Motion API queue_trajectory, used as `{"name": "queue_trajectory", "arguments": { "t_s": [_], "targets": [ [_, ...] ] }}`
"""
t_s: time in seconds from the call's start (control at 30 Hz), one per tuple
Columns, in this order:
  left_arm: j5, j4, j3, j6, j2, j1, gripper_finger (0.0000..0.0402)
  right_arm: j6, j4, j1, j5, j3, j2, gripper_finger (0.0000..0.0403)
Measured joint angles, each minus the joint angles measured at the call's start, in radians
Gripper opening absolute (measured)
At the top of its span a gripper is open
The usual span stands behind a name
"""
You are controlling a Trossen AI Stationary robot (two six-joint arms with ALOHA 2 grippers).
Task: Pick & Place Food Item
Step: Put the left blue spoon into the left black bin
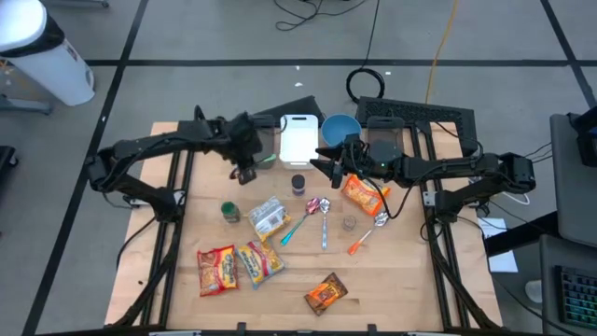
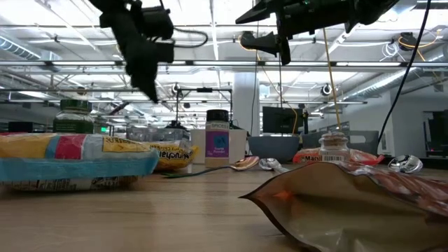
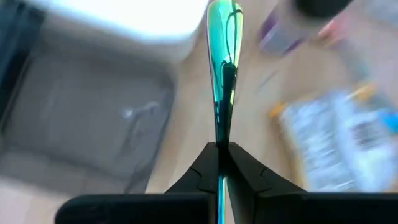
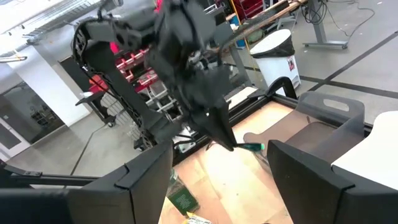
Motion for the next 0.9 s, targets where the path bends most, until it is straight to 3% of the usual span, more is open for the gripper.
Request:
{"name": "queue_trajectory", "arguments": {
  "t_s": [0.3, 0.43, 0.6, 0.73, 0.9],
  "targets": [
    [0.429, 0.005, 0.147, -0.043, -0.001, 0.068, 0.0012, -0.102, -0.013, 0.0, -0.089, 0.022, -0.01, 0.0256],
    [0.625, 0.005, 0.161, -0.084, -0.001, 0.081, 0.001, -0.234, -0.252, 0.003, -0.124, 0.145, -0.008, 0.0256],
    [0.761, 0.003, 0.16, -0.117, -0.001, 0.076, 0.0018, -0.506, -0.506, 0.028, -0.105, 0.321, 0.003, 0.0256],
    [0.881, 0.009, 0.16, -0.147, 0.002, 0.061, 0.001, -0.631, -0.518, 0.034, -0.109, 0.369, 0.005, 0.0256],
    [0.934, 0.071, 0.16, -0.235, 0.003, 0.02, 0.0014, -0.626, -0.496, 0.013, -0.195, 0.389, 0.004, 0.0256]
  ]
}}
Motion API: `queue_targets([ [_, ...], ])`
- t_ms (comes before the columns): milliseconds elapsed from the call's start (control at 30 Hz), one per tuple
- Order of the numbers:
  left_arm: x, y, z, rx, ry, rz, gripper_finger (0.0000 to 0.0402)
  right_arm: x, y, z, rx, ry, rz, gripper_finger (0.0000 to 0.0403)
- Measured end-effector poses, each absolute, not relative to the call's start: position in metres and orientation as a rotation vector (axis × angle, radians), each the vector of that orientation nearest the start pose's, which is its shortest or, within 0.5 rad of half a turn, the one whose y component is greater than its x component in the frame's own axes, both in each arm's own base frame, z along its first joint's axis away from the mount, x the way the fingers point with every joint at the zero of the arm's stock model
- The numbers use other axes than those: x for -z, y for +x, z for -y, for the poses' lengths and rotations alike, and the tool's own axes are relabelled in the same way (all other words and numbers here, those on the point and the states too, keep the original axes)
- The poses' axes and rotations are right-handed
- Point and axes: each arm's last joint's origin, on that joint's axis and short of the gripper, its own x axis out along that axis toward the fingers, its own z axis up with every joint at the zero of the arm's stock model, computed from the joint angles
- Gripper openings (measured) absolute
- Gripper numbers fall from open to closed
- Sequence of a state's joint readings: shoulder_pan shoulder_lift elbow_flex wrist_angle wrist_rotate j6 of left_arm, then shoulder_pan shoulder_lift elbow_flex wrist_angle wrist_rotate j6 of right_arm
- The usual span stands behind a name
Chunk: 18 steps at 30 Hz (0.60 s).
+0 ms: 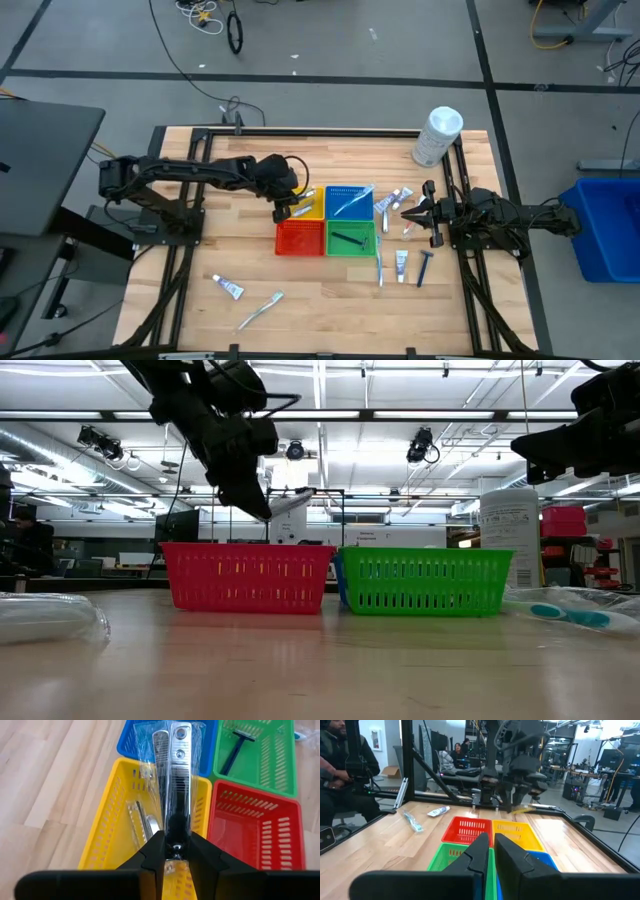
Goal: Pick & Place Travel size toiletries
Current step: Put the bottom left nail cutter into the yellow bin
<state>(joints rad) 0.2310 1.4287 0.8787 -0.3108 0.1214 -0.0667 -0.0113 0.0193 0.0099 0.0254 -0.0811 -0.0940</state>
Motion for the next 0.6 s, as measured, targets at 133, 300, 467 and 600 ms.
queue_targets([
  [133,-0.199,0.284,-0.065,-0.098,-0.261,-0.896,0.0068,-0.168,0.098,-0.001,-0.069,-0.095,0.019,0.0041],
  [300,-0.184,0.29,-0.071,-0.107,-0.304,-0.93,0.0075,-0.168,0.098,-0.001,-0.07,-0.095,0.019,0.004],
  [467,-0.178,0.293,-0.074,-0.095,-0.334,-0.932,0.007,-0.168,0.098,-0.001,-0.069,-0.095,0.019,0.0041],
  [600,-0.178,0.293,-0.074,-0.093,-0.34,-0.933,0.007,-0.168,0.098,-0.001,-0.069,-0.095,0.019,0.004],
])
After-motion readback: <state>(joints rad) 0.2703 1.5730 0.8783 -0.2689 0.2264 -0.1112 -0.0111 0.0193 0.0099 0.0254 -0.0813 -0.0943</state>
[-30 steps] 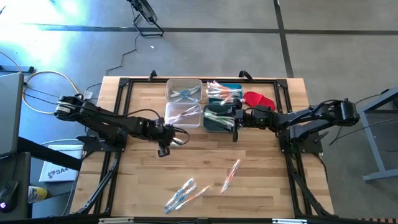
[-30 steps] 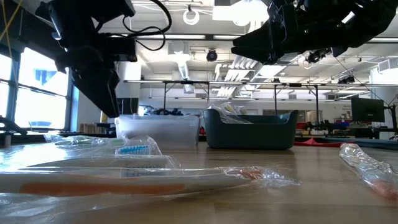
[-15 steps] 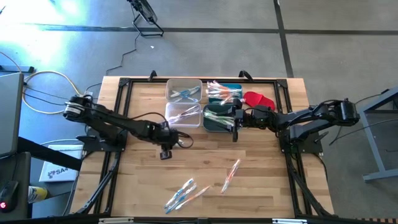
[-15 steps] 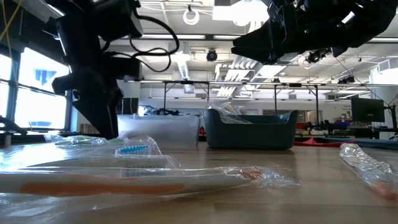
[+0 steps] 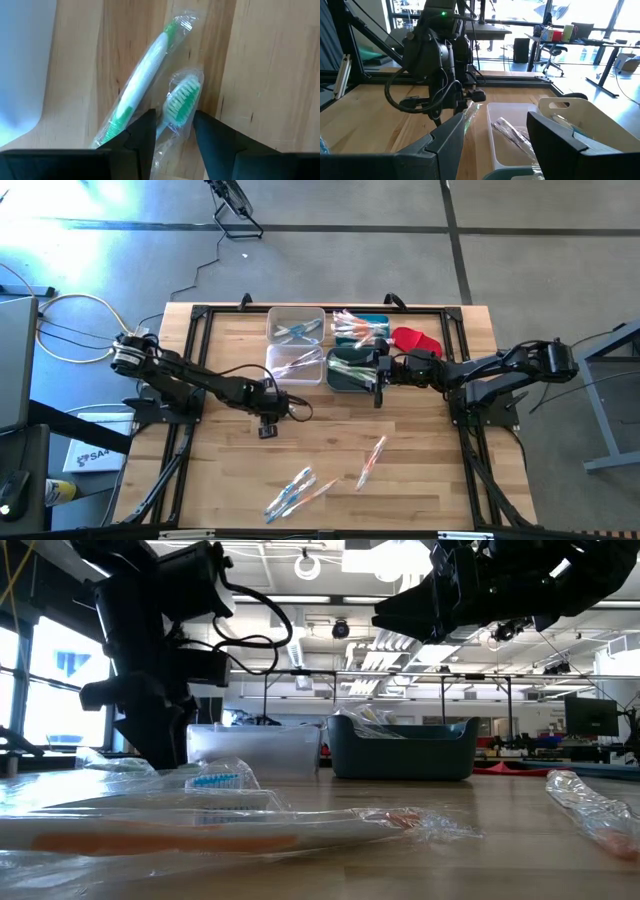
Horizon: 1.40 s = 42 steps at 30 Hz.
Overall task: Pick & Place Toothbrushes
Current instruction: Put the green toothbrush into the green bin
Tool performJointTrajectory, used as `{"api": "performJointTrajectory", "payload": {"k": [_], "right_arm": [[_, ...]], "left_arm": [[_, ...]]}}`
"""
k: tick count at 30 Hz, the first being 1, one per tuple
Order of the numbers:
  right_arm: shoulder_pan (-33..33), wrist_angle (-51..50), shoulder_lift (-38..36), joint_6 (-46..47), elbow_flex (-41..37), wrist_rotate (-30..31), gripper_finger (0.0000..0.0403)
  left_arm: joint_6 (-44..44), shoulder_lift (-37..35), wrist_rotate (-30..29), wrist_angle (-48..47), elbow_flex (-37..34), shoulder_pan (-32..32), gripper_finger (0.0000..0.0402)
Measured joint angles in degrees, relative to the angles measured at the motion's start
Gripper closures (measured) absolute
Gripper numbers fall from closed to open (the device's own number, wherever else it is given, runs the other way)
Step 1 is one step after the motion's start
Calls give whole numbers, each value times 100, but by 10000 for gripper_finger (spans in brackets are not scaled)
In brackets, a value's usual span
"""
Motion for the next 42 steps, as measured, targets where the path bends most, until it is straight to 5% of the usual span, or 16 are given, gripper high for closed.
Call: {"api": "performJointTrajectory", "payload": {"k": [5, 16, 29, 42], "right_arm": [[0, -2, 0, -1, 0, 0, 195], [0, -2, 0, 0, 0, -2, 195], [0, -3, 0, -1, 0, -2, 195], [2, -130, 0, 47, 0, -447, 195]], "left_arm": [[0, 7, 117, 23, -2, 0, 285], [-52, 13, 453, 73, -2, 1, 392], [15, -122, 726, -25, 276, 0, 398], [753, -133, 425, -1973, 1747, 89, 400]]}}
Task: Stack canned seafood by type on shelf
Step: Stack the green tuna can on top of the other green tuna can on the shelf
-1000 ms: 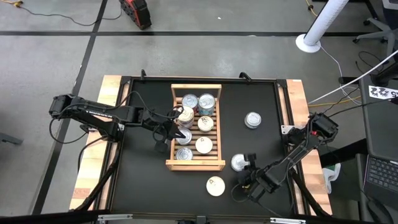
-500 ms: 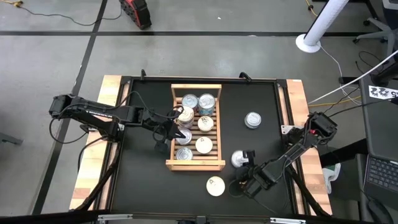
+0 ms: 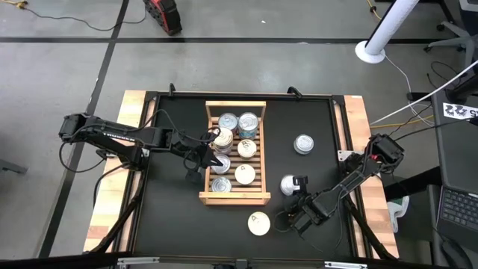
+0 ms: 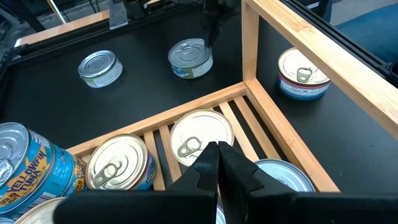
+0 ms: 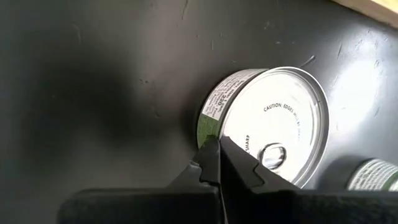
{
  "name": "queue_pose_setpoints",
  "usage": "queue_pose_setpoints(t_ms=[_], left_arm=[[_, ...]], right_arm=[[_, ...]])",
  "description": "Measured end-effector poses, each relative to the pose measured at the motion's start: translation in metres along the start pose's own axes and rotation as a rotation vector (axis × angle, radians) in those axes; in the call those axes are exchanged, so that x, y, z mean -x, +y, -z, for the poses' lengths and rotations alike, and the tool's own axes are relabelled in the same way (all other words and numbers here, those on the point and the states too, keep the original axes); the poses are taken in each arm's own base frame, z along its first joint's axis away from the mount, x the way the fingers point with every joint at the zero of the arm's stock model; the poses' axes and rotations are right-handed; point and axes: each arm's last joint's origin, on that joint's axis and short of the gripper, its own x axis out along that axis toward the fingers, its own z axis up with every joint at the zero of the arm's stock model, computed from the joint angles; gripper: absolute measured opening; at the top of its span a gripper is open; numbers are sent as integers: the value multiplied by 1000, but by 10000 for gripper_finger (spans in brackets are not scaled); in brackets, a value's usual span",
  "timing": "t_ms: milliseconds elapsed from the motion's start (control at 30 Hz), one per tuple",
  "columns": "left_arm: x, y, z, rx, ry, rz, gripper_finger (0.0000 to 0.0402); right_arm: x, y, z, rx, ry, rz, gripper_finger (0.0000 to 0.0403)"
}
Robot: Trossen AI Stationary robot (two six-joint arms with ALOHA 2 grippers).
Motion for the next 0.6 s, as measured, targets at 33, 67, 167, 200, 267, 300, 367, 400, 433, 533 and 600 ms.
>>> queue_pose_setpoints(t_ms=[33, 67, 167, 200, 267, 300, 367, 400, 433, 533, 600], left_arm=[[0, 0, 0, 0, 0, 0, 0], [0, 0, 0, 0, 0, 0, 0], [0, 0, 0, 0, 0, 0, 0], [0, 0, 0, 0, 0, 0, 0], [0, 0, 0, 0, 0, 0, 0], [0, 0, 0, 0, 0, 0, 0], [0, 0, 0, 0, 0, 0, 0], [0, 0, 0, 0, 0, 0, 0], [0, 0, 0, 0, 0, 0, 0], [0, 0, 0, 0, 0, 0, 0], [0, 0, 0, 0, 0, 0, 0]], right_arm=[[-1, -1, -1, 8, 1, 1, 1], [-1, -2, -1, 19, 2, 1, 1], [-3, -7, -4, 30, 9, 7, 0], [-4, -9, -5, 33, 11, 10, 0], [-6, -13, -7, 42, 15, 16, 0], [-7, -15, -8, 49, 17, 17, 0], [-9, -19, -10, 61, 23, 19, 0], [-9, -20, -11, 65, 24, 20, 0], [-8, -22, -13, 70, 24, 19, 0], [-6, -26, -18, 89, 23, 18, 0], [-2, -29, -20, 103, 30, 37, 0]])
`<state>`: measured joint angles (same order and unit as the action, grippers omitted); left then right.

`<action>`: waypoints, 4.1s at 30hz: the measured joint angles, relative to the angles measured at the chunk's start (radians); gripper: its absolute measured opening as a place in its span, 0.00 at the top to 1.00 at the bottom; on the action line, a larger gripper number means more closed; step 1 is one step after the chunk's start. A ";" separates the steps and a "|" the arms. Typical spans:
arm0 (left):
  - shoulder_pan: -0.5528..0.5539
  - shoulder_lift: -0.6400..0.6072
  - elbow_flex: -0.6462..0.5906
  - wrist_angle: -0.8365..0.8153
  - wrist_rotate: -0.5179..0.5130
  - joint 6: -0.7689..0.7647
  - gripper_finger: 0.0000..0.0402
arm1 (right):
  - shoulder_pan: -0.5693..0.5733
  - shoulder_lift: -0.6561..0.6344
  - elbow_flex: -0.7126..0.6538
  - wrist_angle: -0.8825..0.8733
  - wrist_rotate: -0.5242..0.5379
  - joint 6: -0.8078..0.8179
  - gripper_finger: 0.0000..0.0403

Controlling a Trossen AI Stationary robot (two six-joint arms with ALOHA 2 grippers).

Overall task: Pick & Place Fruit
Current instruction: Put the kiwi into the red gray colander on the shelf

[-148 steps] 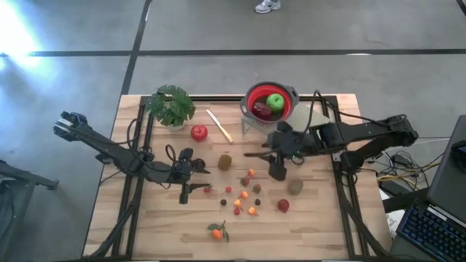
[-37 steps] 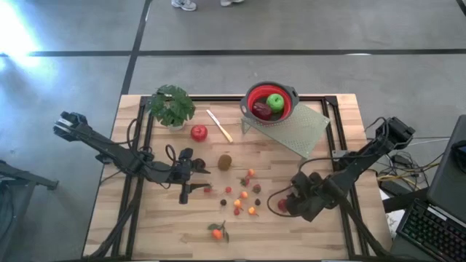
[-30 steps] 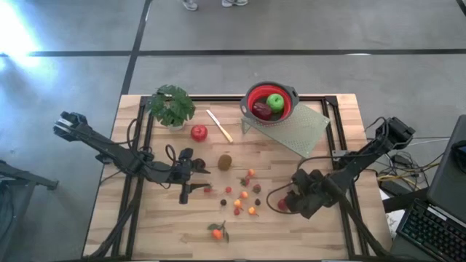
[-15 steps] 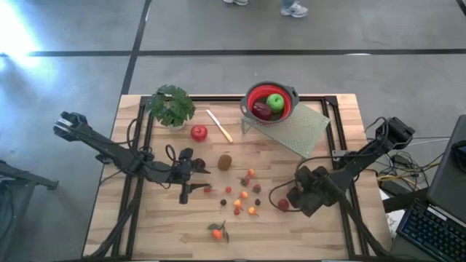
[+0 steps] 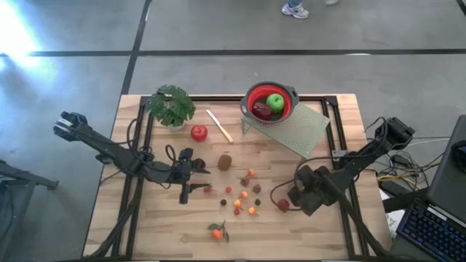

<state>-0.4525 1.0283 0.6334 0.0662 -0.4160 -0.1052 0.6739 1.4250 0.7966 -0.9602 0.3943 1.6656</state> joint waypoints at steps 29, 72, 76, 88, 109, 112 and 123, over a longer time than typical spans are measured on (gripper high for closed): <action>0.000 0.000 0.000 0.000 0.000 0.000 0.51 | -0.002 0.000 -0.210 0.346 0.060 -0.109 0.18; 0.000 0.000 0.000 0.000 0.000 0.000 0.51 | -0.138 0.022 -0.017 0.328 0.012 -0.415 0.28; 0.000 0.000 0.000 0.000 0.000 0.000 0.51 | -0.181 0.081 -0.018 0.341 -0.009 -0.462 0.26; 0.000 0.000 0.000 0.000 0.000 0.000 0.51 | -0.206 0.191 -0.016 0.334 -0.102 -0.463 0.32; 0.000 0.000 0.000 0.000 0.000 0.000 0.51 | -0.206 0.167 -0.011 0.330 -0.111 -0.503 0.41; 0.000 0.000 0.000 0.000 0.000 0.000 0.51 | -0.206 0.167 0.000 0.329 -0.108 -0.522 0.44; 0.000 0.000 0.000 0.000 0.000 0.000 0.51 | -0.206 0.166 0.084 0.309 -0.080 -0.619 0.42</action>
<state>-0.4522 1.0283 0.6334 0.0662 -0.4160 -0.1051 0.4683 1.5913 0.8801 -0.6510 0.3140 1.0464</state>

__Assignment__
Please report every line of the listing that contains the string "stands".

__Exercise result__
The usual span stands behind a name
- The usual span stands behind a name

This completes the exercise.